C'était donc par réaction à l'expérience de sa nullité que l'homme a adoré l'homme en le proclamant dieu. En effet, les anciens avaient enseigné que l'âme était une partie de la substance divine, c'est-à-dire qu'elle est divine par essence et par conséquent n'a pas besoin de Dieu.

Cette volonté intérieure de l'homme de croire à sa propre divinité conjointe à l'effet de sa soumission aux puissances sataniques est la base de toute idolâtrie.

La religion de l'Europe n'est autre que cette idolâtrie primitive sous une forme moderne.

Papisme, protestantisme, humanisme, athéisme démocratie, fascisme, capitalisme, communisme, etc, et beaucoup d'autres choses nées en Europe, sont des expressions du même esprit "humanolâtre". La civilisation de l'Europe n'est pas autre chose que le résultat d'un effort constant et angoissant de l'homme de dresser son trône au-dessus du trône de Dieu. Il ne s'agit de rien d'autre que de la construction d'une nouvelle tour de Babel dans laquelle domine la confusion quant à la façon de la construire, bien que le but reste commun à tous.

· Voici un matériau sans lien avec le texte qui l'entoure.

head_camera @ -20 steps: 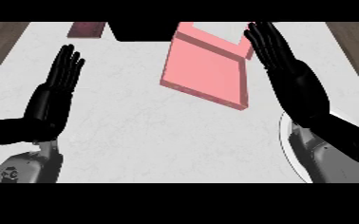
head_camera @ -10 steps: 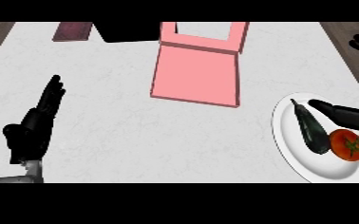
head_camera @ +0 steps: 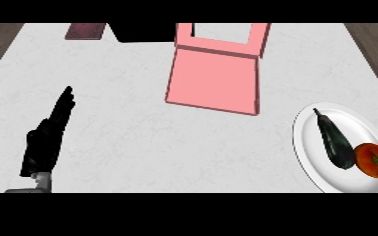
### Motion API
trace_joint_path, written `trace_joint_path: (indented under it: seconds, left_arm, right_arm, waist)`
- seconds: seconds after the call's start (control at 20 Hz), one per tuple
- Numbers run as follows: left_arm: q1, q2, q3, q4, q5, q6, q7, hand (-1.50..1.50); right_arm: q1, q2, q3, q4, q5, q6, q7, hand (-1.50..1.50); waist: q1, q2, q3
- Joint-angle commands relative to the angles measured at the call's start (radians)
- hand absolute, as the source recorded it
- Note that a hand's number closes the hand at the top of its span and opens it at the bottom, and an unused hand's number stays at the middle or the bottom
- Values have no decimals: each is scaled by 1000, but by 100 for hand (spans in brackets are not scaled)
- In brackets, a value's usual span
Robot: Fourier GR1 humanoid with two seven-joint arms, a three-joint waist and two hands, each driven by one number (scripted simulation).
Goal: Pick the tomato from the plate and place it in the cardboard box
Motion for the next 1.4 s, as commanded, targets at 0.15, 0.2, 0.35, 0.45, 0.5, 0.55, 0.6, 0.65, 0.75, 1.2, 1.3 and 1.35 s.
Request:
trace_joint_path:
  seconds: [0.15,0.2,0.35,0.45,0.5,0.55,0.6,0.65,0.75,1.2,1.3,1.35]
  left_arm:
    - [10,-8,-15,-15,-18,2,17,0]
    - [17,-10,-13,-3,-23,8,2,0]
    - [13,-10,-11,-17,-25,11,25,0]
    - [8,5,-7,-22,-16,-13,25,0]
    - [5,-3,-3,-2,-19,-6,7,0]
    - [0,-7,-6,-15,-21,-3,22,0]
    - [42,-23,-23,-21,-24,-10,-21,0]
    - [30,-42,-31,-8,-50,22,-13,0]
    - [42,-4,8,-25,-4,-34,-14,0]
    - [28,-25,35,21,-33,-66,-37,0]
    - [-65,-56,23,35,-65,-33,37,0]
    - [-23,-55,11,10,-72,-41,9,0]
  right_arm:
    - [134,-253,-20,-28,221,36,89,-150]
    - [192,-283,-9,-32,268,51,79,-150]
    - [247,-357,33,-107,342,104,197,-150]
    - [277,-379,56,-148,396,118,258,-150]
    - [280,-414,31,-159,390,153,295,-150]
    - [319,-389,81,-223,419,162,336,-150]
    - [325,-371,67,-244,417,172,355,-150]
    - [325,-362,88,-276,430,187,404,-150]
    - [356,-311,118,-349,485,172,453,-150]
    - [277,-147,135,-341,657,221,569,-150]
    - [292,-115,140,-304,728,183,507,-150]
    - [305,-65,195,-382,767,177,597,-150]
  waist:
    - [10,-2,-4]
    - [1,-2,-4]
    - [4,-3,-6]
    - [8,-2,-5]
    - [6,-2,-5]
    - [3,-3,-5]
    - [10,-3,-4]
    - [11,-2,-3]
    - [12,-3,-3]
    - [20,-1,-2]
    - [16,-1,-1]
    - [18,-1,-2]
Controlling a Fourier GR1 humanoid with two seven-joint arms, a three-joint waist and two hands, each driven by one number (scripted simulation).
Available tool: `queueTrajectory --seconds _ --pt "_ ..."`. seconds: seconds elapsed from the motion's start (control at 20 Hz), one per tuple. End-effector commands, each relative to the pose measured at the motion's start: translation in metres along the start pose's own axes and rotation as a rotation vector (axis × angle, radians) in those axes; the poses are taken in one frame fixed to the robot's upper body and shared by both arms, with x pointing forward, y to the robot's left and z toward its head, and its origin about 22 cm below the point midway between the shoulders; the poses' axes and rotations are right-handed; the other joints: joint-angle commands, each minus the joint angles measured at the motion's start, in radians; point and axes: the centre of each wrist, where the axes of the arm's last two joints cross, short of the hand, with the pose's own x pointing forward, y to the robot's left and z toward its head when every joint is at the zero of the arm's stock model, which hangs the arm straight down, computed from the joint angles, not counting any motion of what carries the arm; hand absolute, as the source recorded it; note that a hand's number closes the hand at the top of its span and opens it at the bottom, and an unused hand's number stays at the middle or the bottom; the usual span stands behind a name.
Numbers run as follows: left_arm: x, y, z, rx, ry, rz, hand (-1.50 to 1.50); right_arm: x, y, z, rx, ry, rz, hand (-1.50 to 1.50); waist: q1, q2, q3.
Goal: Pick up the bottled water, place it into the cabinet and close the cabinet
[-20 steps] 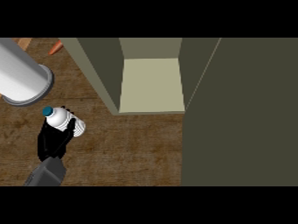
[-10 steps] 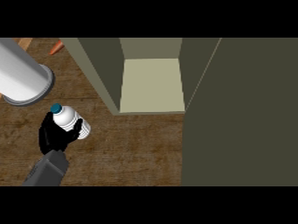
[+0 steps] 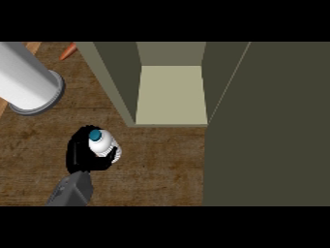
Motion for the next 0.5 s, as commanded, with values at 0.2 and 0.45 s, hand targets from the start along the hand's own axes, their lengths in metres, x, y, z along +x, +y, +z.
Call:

L'idéal de l'Européen s'identifie avec l'idéal de Lucifer. Au fond, c'est le même mépris de la Bonté de Dieu, la même insulte envers son Amour, la même révolte et éloignement de sa Providence, la même ingratitude, la même marche dans le désert qui, au lieu de conduire l'homme en haut, où il croit aller, le conduit vers l'abîme de la mort.